Further speaking he said:

“Today we consider how to sustainably revive a sector upon which the livelihoods of so many people depend and we discuss how we can effectively respond to the challenges that confront us. When I learned in late 2020 that I would be appointed to serve as UNICEF Rep in Sri Lanka, I felt invigorated by the prospect of coming. Of course, much of that vigour was related to the work I expected to undertake here. But I confess that part of my excitement came from listening to my friends saying it is “paradise” and “best vacation spot”. Whenever I have had the opportunity to explore Sri Lanka since, I have been captivated by the landscapes, the biodiversity, the food, and the warmth of the people I meet across this island. But of course, I also arrived at a time of profound economic hardship for so many. I know those impacts have been felt deeply across the tourism sector. Many of you have struggled valiantly to keep your businesses running, and to maintain decent livelihoods for workers across the sector: from hoteliers to taxi drivers to souvenir sellers, to tour guides, to wait staff.”

“Sri Lanka’s tourism sector has contended with a succession of adverse events in the past 3 years: 1) The devastating terrorist attacks of Easter 2019 reduced arrivals by 18%. 2) COVID-19 crisis shut borders & paralysed air travel. 3) Conflict in Ukraine entirely cut a tourism market that until recently represented 25% of foreign arrivals. And, of course, economic crisis continues to pose an array of challenges. Reviving tourism in a manner that is sustainable and inclusive is one of the key tools to help us navigate through this crisis.”

“I would like to reiterate the importance of sustainable tourism in Sri Lanka, to touch upon the relationship between sustainable tourism and the SDGs, and mention the role young people can play as we re-think tourism in Sri Lanka.”

“Tourism is a critical component of the economy; it is Sri Lanka’s 3rd-largest source of foreign exchange, and contributed about 5% of GDP, pre-COVID. Tourism is also a major employer of people across the island. In fact, globally, tourism employs one in every ten people.”

“Let’s be under no illusions. The series of crises SL has faced have dealt a heavy blow. But the task we now face in reviving the sector also presents us with an opportunity to address some its long-running challenges.”

“These include over-tourism and other unsustainable practices; contributions to Climate Change; pollution; a loss of biodiversity; and a lack of inclusion. As an island nation with extraordinary biodiversity, Sri Lanka is particularly vulnerable to the adverse effects of unsustainable tourism.”

“Indeed, when tourism arrivals plunged during the pandemic, many destinations took the opportunity to reflect on the toll irresponsible or unsustainable practices had on their ecologies; and they resolved to do this differently. We too, should resolve to do things differently.”

“As tourism returns, the demand for ethical and sustainable products and experiences continues to rise. We can no longer consider sustainable tourism offerings as a choice. Costs incurred in adopting practices that benefit the environment and community, need to be looked at as investments which provide the industry with an advantage.”

“The tourism sector, as a whole, needs to focus on marketing Sri Lanka as not only a desirable destination because of its natural beauty, culture and heritage, but also differentiating it as a sustainable destination.”

“I believe that harnessing tourism’s positive contribution to sustainable development and the mitigation of the sector’s adverse effects calls for strong partnerships and decisive action by all tourism stakeholders.”

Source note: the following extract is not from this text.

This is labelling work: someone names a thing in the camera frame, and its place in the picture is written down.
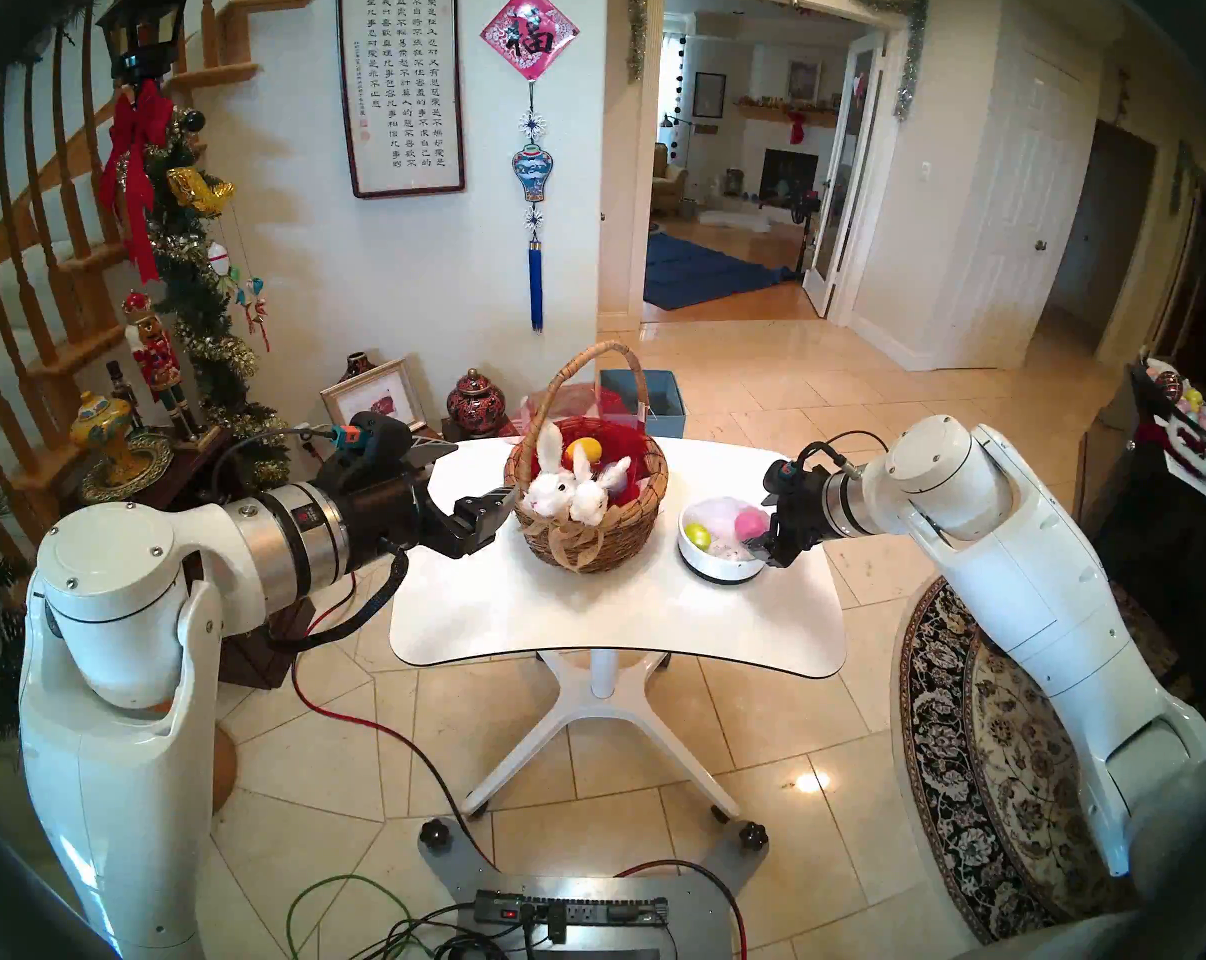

“Events like this give us an opportunity to build partnerships: to reflect, and to share ideas and strategies. Creating true partnerships of both public and private sector operators in the country is key to our ability to revive the sector and develop sustainable tourism as a tool for a better future for Sri Lanka.”

“With the right safeguards in place, tourism can provide decent jobs, particularly for young people, it can inspire us to protect life on land and life below water, it can help build resilient, gender-equal, inclusive economies and societies that work for everyone. And it can help Sri Lanka thrive,” the UNICEF representative said.